1

I asked the following question to both ChatGPT 4 and Bard to see if they can get a simple matrix calculation right (after all Bill Gates said he was impressed by ChatGPT's math ability).

So I asked,

explain to me the result of d in the following numpy code

a = np.array([[[1, 2, 3], [2, 1, 3]]]) b = np.array([[[2, 1, 1], [2, 4, 0]]]) b1 = b.reshape(1, 3, 2) d= a @ b1

Both ChatGPT and Bard got it totally wrong no matter how many times I tried. Because every time they will give me a slightly different result, so I just paste one of them.

This one is from GPT4 and as you can see, 2 out of 4 calculations are wrong, (1*2)+(2*1)+(3*1) = 7 NOT 5, (2*2)+(1*1)+(3*1) = 8 NOT 7

But Why is that?

ChatGPT 4

Bard is no different. The second mistake they both made is they both got reshape wrong but I am only concerned with matrix calculation here.

Bard

I let Bard do it many times and the closest I can get is 3 out 4 calculations right. d_10 = [[2, 1, 3]] @ [[2, 1, 1]] = 2 * 2 + 1 * 1 + 3 * 1 = 7 is wrong:

Bard again

---- update for chatgpt 4 turbo ----

I tried chatgpt 4 turbo, this time although it still got reshape wrong (and a silly mistake I really don't understand) but it finally got the 4 arithmetic calculations right.

reshape wrong for 4 turbo

The last row should [4,0]!

Finally, 4 arithmetic calculations right (but to the wrong reshape matrix)

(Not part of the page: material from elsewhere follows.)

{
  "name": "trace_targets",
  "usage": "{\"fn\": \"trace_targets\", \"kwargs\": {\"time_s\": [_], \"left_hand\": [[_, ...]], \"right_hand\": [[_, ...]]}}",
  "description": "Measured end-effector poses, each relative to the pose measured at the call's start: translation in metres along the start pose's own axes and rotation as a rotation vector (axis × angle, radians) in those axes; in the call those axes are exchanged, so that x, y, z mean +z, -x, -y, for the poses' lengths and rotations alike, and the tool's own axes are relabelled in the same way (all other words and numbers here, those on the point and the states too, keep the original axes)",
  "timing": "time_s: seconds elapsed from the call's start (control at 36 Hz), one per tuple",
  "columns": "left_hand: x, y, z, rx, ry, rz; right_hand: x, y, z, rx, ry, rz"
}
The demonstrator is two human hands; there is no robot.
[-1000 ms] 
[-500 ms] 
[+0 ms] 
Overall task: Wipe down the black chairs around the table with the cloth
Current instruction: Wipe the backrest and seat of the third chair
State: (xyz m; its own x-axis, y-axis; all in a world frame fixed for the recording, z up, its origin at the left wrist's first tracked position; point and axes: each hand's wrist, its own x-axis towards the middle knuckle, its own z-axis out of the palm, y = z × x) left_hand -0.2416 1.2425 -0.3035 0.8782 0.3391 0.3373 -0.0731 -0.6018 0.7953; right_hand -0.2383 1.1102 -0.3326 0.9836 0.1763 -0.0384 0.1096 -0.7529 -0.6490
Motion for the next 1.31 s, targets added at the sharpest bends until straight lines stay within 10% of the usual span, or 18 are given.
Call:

4 arithmetic calculations right

---- update for Claude v2 & Llama v2 ----

I decided to let Claude v2 & Llama v2 try it. They did not even come closer. I am really surprised to see that. I just pasted llama's answer here.

llama

Qiulang
  • 143
  • 6

1 Answers1

7

In my understanding, LLMs are, very simplified speaking, probabilistic solvers. Math problems such as matrix multiplications are, on the other hand, deterministic in nature. Thus, using a an LLM for solving a math problem mostly comes down to using the wrong tool for the task.

Of course, when it comes to text problems, LLMs should be beneficial because they can "understand" language and thus should be able to do precisely the task in question, translate a problem from language to mathematics. However, this does not work on more complex tasks (generally, many of them apparently do not pass the 6th grade in China https://arxiv.org/pdf/2306.16636.pdf).

An entire discussion about the use of LLMs and their obstacles with math problems can be found here https://arxiv.org/abs/2301.09723

However, some the shortcomings of LLMs can be circumventent. Instead of asking an LLM "How much is 3+2" it should be asked "Please write a program which adds two numbers and use the program to add 3 and 3 and show me the result" - just for much more sophisticated problems, as can be seen here https://www.pnas.org/doi/abs/10.1073/pnas.2123433119

As a simple thought experiment, you can try to set up a feedforward network which adds two numbers, preferably they should add to less than ten. Even when setting up a perfect network (and there is no gurantee that it would actually turn out like that once learned) there are a number of obstacles to face. The idea comes from the book (which I haven't read in a while and have no access to any more) "Deep Learning with Python, Second Edition" by Francois Chollet.